EXERCISE DESCRIPTION: Please repeat exactly the lines from the one containing "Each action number" through the last line of the records below, both included, and leave out any pictures.

Entries taken from a collection:
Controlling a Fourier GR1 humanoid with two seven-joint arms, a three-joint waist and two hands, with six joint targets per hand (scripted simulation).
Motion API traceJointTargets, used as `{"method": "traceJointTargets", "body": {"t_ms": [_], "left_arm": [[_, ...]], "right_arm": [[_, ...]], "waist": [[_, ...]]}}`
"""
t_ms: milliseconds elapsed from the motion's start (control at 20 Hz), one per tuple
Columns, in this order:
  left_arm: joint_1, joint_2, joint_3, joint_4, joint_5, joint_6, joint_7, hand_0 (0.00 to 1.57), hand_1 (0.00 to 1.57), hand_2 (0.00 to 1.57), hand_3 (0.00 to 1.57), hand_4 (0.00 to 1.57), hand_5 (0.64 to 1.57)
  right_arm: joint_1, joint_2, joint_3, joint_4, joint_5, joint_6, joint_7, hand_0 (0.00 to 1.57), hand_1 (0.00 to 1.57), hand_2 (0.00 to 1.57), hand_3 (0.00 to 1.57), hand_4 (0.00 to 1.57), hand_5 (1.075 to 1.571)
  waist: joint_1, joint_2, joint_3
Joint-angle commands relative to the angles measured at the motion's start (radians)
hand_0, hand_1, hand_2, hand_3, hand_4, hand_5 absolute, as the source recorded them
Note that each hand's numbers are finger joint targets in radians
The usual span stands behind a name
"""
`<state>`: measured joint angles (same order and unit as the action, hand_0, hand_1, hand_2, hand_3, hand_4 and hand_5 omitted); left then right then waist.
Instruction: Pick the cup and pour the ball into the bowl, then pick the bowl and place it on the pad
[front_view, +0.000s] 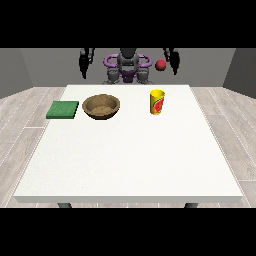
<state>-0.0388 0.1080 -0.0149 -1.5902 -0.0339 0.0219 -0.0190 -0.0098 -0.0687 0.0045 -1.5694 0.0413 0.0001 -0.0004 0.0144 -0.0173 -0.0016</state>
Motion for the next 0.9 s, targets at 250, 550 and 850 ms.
{"method": "traceJointTargets", "body": {"t_ms": [250,550,850], "left_arm": [[-0.022,0.043,0.009,-0.101,0.019,-0.020,0.116,0.00,0.00,0.00,0.00,0.00,1.524],[0.177,-0.106,-0.136,-0.252,0.192,0.014,0.058,0.00,0.00,0.00,0.00,0.00,1.521],[0.104,-0.048,-0.070,-0.202,0.134,-0.039,-0.083,0.00,0.00,0.00,0.00,0.00,1.453]], "right_arm": [[-0.010,-0.044,-0.018,-0.100,-0.010,0.005,0.116,0.00,0.00,0.00,0.00,0.00,1.568],[0.069,0.017,-0.074,-0.144,-0.131,0.004,0.057,0.00,0.00,0.00,0.00,0.00,1.566],[-0.003,0.014,-0.076,-0.093,-0.109,0.015,-0.053,0.00,0.00,0.00,0.00,0.00,1.566]], "waist": [[-0.013,-0.275,0.0004],[0.018,-0.221,0.0015],[0.011,-0.050,0.0014]]}}
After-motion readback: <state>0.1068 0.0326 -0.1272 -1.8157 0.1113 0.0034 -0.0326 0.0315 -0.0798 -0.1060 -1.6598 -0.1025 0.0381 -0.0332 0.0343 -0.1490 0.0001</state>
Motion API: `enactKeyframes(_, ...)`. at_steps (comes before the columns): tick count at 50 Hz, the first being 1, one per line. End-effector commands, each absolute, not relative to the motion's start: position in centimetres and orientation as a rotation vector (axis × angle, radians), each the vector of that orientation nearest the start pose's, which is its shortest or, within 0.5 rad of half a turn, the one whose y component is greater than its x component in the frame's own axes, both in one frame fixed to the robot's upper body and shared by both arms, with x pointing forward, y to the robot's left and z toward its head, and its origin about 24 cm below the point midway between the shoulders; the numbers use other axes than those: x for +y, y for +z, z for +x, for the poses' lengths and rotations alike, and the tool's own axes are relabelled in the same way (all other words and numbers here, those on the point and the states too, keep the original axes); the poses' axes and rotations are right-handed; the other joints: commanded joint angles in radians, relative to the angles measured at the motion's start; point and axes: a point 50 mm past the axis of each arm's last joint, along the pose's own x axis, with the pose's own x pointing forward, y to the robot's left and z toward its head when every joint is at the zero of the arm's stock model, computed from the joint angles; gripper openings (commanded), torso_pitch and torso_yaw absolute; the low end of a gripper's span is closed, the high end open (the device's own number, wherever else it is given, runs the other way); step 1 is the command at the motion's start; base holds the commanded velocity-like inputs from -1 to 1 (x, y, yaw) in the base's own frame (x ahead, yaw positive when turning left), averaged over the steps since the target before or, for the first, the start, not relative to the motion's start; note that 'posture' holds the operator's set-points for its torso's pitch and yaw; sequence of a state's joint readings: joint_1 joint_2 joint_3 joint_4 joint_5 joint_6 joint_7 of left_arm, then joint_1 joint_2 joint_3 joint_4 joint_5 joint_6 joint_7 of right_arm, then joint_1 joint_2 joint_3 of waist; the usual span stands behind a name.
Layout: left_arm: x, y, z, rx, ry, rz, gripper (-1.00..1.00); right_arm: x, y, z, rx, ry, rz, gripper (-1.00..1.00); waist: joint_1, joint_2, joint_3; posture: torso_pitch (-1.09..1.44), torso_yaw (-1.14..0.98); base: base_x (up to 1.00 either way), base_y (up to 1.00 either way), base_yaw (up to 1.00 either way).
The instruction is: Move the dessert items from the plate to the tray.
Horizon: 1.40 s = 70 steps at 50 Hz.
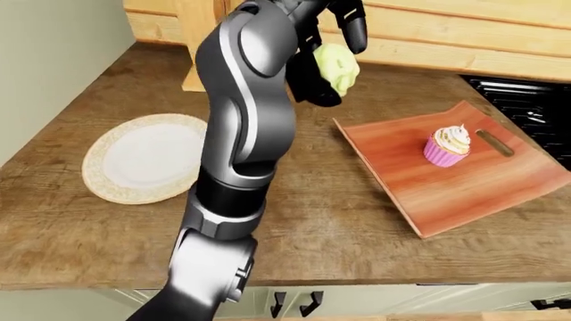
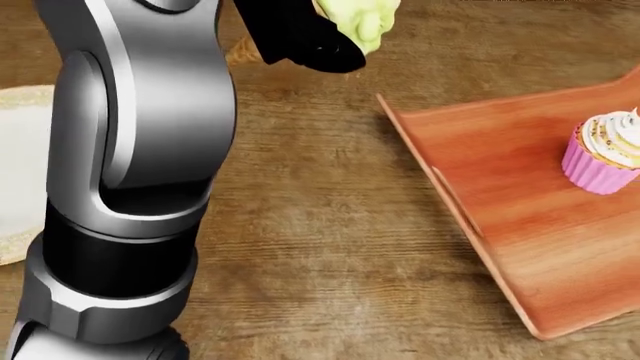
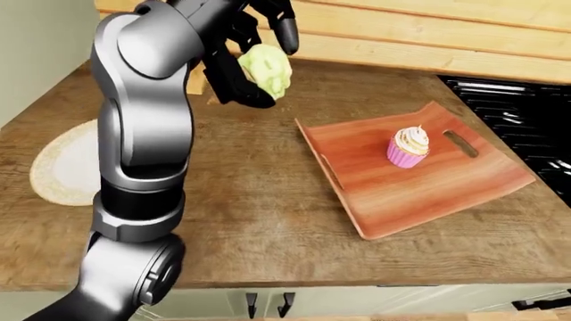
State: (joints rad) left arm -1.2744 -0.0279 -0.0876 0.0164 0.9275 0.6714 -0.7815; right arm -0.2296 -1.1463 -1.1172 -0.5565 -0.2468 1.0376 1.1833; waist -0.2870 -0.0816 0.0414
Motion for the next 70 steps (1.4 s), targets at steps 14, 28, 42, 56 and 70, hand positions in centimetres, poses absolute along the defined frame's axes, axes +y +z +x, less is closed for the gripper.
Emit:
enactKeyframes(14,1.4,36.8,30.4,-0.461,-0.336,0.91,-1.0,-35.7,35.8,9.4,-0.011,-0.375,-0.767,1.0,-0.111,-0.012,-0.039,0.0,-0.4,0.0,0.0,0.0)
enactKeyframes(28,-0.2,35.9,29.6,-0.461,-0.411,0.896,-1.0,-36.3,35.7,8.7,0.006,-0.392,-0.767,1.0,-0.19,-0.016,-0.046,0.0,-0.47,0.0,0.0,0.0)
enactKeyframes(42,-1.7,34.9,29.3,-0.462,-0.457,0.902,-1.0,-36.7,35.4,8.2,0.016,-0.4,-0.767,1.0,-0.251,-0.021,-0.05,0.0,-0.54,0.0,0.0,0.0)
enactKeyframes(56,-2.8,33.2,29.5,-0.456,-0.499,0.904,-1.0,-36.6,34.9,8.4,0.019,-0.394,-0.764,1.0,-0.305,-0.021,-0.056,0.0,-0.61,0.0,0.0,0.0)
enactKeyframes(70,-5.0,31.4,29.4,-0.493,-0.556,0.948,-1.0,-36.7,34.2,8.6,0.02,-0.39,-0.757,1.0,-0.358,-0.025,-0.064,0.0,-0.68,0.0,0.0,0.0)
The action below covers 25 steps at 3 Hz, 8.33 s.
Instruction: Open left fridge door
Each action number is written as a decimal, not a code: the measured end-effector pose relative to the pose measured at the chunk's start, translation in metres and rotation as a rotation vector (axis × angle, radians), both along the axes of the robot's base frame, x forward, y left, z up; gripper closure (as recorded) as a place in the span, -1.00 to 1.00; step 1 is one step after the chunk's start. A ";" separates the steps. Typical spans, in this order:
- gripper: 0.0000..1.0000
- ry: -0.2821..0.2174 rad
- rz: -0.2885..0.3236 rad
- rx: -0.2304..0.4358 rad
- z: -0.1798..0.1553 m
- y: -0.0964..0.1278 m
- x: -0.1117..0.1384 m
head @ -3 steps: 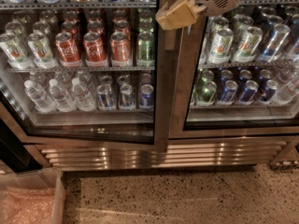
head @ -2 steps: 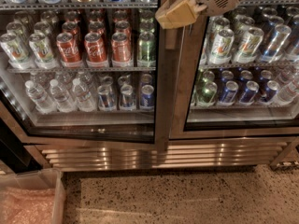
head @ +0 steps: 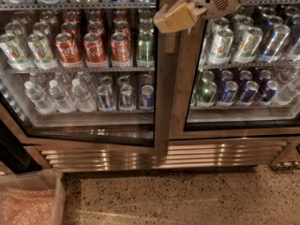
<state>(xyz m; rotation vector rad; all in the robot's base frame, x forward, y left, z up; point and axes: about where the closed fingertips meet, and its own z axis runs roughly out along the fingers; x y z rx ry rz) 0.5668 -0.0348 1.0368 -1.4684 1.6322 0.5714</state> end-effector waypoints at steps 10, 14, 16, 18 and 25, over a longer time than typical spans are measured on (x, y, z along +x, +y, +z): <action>0.30 -0.019 0.007 -0.013 -0.004 0.002 -0.040; 0.19 -0.031 0.022 -0.025 -0.004 0.009 -0.051; 0.00 -0.031 0.033 -0.037 -0.001 0.009 -0.077; 0.00 -0.036 0.021 -0.039 0.000 0.007 -0.086; -0.70 -0.164 -0.266 -0.102 0.029 -0.031 -0.200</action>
Offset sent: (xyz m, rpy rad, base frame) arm -0.0028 -0.0003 0.0000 0.0001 0.0001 -0.0001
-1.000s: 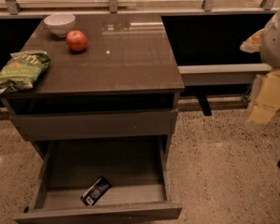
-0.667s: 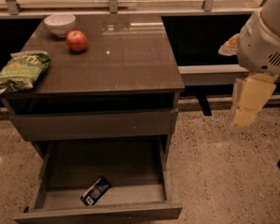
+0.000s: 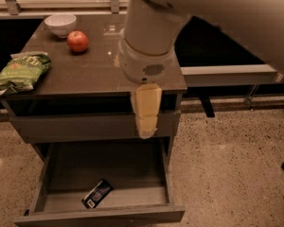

WRITTEN RESPONSE:
Each action number is written as a decimal, not a code: the measured end-effector pose relative to the pose measured at the chunk's start, translation in metres and rotation as a rotation vector (axis × angle, radians), both along the axes of the robot's base frame, x forward, y left, z up; gripper closure (as recorded) as a place in the span, -1.00 to 1.00; step 1 is one step after the chunk's start. A ";" separates the steps. Typical spans, in this order:
- gripper: 0.0000..1.0000
- ry: -0.2821..0.2174 rad
- rz: -0.2885..0.3236 rad
- rx: -0.2304..0.4358 rad
- z: -0.1798..0.1553 m
- y: -0.0964..0.1278 m
- x: -0.1117..0.1384 m
head @ -3 steps: 
head @ -2 steps: 
head @ +0 steps: 
<state>(xyz m; rotation vector rad; all in the robot's base frame, x forward, y left, z up; point and axes: about where the closed fingertips meet, and its own z axis runs roughly out along the fingers; x y z rx ry rz) 0.5668 -0.0348 1.0368 -1.4684 1.6322 0.5714</state> end-effector waypoints at steps 10, 14, 16, 18 and 25, over a longer time than typical spans are measured on (x, y, z along +x, +y, +z): <action>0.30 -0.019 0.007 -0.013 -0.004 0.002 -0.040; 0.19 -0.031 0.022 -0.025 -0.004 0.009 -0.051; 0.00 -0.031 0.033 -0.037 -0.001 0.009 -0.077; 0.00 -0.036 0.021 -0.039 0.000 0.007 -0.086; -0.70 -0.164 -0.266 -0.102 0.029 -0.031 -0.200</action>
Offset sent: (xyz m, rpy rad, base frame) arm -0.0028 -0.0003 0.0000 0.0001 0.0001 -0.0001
-1.000s: 
-0.667s: 
+0.000s: 

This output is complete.